Every line of the data below is to be given again as it appears, with the images removed.

• [DATA BELOW]
_ _ _ _ _ _ _
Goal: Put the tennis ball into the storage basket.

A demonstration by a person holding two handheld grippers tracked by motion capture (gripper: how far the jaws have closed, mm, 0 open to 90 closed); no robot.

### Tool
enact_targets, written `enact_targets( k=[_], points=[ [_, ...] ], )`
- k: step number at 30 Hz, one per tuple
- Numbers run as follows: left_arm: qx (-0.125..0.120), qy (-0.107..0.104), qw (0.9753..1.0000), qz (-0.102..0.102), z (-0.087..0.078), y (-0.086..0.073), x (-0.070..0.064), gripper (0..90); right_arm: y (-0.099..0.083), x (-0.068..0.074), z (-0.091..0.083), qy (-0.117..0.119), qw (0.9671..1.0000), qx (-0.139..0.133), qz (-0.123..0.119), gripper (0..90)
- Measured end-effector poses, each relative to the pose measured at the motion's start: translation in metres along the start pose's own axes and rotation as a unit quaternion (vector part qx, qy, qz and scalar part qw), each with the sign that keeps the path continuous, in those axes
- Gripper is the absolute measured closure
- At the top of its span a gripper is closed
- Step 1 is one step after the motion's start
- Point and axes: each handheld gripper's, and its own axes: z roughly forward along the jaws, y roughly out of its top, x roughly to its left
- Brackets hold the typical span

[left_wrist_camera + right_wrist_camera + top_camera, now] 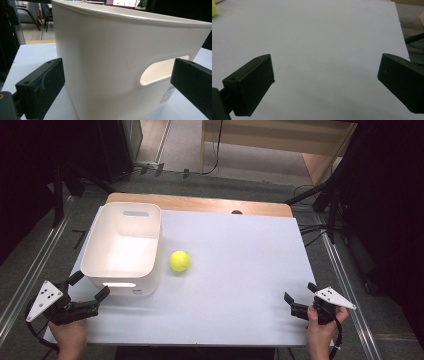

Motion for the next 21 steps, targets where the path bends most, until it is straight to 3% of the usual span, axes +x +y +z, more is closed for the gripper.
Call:
enact_targets(
  k=[4, 7, 9, 10, 11, 21],
  points=[
    [0.002, 0.002, 1.0, -0.002, 0.001, 0.0, 0.0, 0.0, 0.0, 0.002, 0.001, 0.002, 0.9999, 0.003, -0.014, 0.0],
    [0.002, 0.001, 1.0, -0.002, 0.0, 0.0, 0.0, 0.0, 0.002, 0.002, 0.0, 0.0, 0.9999, 0.004, -0.01, 0.0],
    [0.001, 0.001, 1.0, -0.003, 0.0, 0.0, 0.0, 0.0, 0.004, 0.001, -0.001, 0.015, 0.9999, 0.0, -0.001, 0.0],
    [0.001, 0.002, 1.0, -0.003, 0.0, 0.0, 0.0, 0.0, 0.005, 0.001, -0.001, 0.036, 0.9993, -0.009, 0.003, 0.0],
    [0.002, 0.002, 1.0, -0.003, 0.0, 0.0, 0.0, 0.0, 0.007, 0.002, -0.002, 0.038, 0.9992, -0.011, 0.002, 0.0],
    [0.002, 0.003, 1.0, -0.006, 0.0, 0.0, 0.001, 0.0, 0.03, 0.017, 0.001, 0.056, 0.9975, 0.004, -0.043, 0.0]
  ],
)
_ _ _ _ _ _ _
• [ANSWER FOR THIS EXERCISE]
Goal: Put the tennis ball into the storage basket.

A demonstration by a person holding two handheld grippers tracked by motion capture (gripper: how far the jaws have closed, mm, 0 open to 90 closed); no robot.

### Tool
enact_targets, written `enact_targets( k=[_], points=[ [_, ...] ], )`
- k: step number at 30 Hz, one per tuple
- Numbers run as follows: left_arm: qx (-0.125..0.120), qy (-0.107..0.104), qw (0.9753..1.0000), qz (-0.102..0.102), z (-0.087..0.078), y (-0.086..0.073), x (-0.070..0.064), gripper (0..90); right_arm: y (-0.099..0.083), x (-0.068..0.074), z (-0.091..0.083), qy (-0.117..0.119), qw (0.9671..1.0000), qx (-0.139..0.133), qz (-0.123..0.119), gripper (0..90)
- Measured end-effector poses, each relative to the pose measured at the motion's start: translation in metres along the start pose's own axes and rotation as a unit quaternion (vector part qx, qy, qz and scalar part qw), each with the sign that keeps the path continuous, in those axes
- Gripper is the absolute measured closure
- At the top of its span a gripper is closed
- Step 1 is one step after the motion's start
- Point and axes: each handheld gripper's, and its own axes: z roughly forward along the jaws, y roughly out of its top, x roughly to its left
- Brackets hold the typical span

[left_wrist_camera + right_wrist_camera + top_camera, now] 

Motion for the next 21 steps, targets where the path bends most, until it is straight to 3% of the usual span, axes +x +y +z, more is closed for the gripper.
Call:
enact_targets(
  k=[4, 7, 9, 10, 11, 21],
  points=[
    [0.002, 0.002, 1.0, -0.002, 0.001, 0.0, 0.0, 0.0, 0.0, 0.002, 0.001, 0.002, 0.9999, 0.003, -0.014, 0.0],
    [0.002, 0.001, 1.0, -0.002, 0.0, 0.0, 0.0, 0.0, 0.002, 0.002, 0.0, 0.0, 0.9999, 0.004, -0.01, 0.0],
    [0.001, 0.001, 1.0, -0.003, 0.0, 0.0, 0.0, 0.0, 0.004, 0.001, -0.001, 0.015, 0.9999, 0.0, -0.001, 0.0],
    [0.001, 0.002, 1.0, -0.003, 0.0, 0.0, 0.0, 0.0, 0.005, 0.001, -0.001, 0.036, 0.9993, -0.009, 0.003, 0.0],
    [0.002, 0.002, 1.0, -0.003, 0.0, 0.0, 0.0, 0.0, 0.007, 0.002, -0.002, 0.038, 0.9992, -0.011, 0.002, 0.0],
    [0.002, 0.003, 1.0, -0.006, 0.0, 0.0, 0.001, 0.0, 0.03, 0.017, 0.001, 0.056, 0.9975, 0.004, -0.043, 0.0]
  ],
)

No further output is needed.